Pour Benjamin Blanc, directeur de la régie des pistes des Belleville (qui regroupe les stations de ski de  Val Thorens, Saint-Martin et les Menuires), le Covid-19 est un accélérateur de tendances. Le changement du modèle économique est une question de survie pour les stations. “Une entreprise qui sait se transformer sait tuer sa vache sacrée (…) Moi, ma vache sacrée, c’est la journée de ski. Il va falloir que l’on réinvente la journée de ski-type de nos clients de demain. (…) Commencer plus tard le matin, prendre une remontée mécanique, sortir de son sac à dos une paire de peaux de phoque. Se faire 200 m. de dénivelé sur un itinéraire sécurisé à la montée et à la descente, reprendre une remontée mécanique… Nous avons là une formidable opportunité de réinventer notre job pour enchanter le client et continuer à exister sur le marché du tourisme.

Il énumère les autres défis auxquels les stations de ski doivent faire face : la pollution (“90% des émissions de Co2 sur le domaine skiable c’est le damage, donc on se doit de bosser là dessus et fortement”), le renouvellement des skieurs (“à nous de leur donner envie de venir”), les fameux lits froids (“on ne sait pas les réchauffer, mais on sait construire de nouveaux lits chauds. C’est une fuite en avant”) et plus généralement la question énergétique (“nous sommes en train de construire un ascenseur valléen depuis la Maurienne pour accéder à nos stations sans voiture”). 
Pour lui, la station de ski (ou “de montagne”) de l’avenir, doit prendre en compte toutes les dimensions de la vie… et pas seulement le tourisme.

« la vallée des Belleville de demain, sera une vallée où il fait bon vivre, bon travailler, bon étudier, bon passer ses vacances ».

Pour Jean Regaldo, directeur du domaine skiable de la Rosière, la transformation des stations de ski passe par une transformation de l’immobilier, comme c’est en cours à La Rosière avec la construction d’un Club Med, projet qu’il défend. “Aujourd’hui, le Club Med est un acteur majeur dans une station, apporteur de lits chauds et de retombées économiques. Ils ont des taux de remplissage exemplaires : 80-85% l’hiver et 60-65% l’été. Quand vous amenez 600 personnes, l’été, dans un village comme la Rosière, l’impact économique est majeur. Il faut construire de nouveaux lits chauds, mais pas n’importe lesquels, il faut aller sur de l’hôtellerie, du village club, des colonies de vacances”.

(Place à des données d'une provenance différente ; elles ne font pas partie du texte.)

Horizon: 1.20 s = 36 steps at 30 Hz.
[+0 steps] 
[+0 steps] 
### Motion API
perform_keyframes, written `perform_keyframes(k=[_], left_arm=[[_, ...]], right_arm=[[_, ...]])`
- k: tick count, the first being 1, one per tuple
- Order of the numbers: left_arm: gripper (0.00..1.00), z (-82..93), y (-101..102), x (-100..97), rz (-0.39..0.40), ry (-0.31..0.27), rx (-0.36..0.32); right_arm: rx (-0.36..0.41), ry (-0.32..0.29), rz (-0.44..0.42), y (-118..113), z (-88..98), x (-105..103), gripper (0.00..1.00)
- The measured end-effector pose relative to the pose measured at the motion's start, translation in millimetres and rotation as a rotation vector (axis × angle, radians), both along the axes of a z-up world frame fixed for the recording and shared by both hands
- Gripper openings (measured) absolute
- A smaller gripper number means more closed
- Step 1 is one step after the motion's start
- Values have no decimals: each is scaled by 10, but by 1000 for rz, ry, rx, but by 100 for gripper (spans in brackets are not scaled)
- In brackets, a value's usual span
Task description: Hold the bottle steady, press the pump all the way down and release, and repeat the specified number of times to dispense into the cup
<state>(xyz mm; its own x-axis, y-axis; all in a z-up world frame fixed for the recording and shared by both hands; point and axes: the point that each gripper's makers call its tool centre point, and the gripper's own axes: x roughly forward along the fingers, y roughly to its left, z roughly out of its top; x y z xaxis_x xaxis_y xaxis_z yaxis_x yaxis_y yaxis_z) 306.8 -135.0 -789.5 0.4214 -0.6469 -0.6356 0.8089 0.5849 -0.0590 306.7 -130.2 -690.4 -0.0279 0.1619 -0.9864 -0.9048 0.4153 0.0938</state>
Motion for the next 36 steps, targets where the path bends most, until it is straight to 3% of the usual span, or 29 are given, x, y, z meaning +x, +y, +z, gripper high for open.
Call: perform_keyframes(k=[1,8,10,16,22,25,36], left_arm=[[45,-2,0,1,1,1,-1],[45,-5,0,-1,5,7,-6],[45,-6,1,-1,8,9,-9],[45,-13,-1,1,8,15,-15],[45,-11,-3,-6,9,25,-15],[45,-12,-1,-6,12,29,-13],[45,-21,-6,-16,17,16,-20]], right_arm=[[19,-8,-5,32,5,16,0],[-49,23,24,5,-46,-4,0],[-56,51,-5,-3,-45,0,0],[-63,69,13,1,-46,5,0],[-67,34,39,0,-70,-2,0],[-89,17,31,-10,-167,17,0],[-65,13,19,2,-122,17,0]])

Sur les autres défis, son constat est lucide, “c’est aujourd’hui, qu’il faut agir, le modèle est viable pour les 30 prochaines années. Au-delà de 2050, c’est la grande inconnue. Si on ne fait rien on peut se retrouver dans des scénarios à 2100 assez catastrophiques. Par exemple, le transport en station. A la Rosière 10% seulement des skieurs viennent en train alors que le TGV s’arrête à Bourg-Saint-Maurice ! Il faut mettre tout le monde autour de la table”, plaide-t-il en écho à Benjamin Blanc. Tous deux savent parfaitement que l’enjeu essentiel sera de faire avancer dans la même direction tous les acteurs de ces écosystèmes éminemment fragmentés que sont les stations de ski françaises. 

Les enjeux sont connus, les acteurs réfléchissent, cette crise sera probablement l’occasion d’accélérer les changements, d’imaginer et mettre en place des modèles économiques nouveaux pour que les stations de ski (ou de montagne) restent des pôles d’activité attractifs et dynamiques. 

* On considère qu’un lit est “froid” s’il est occupé moins de 4 semaines par an.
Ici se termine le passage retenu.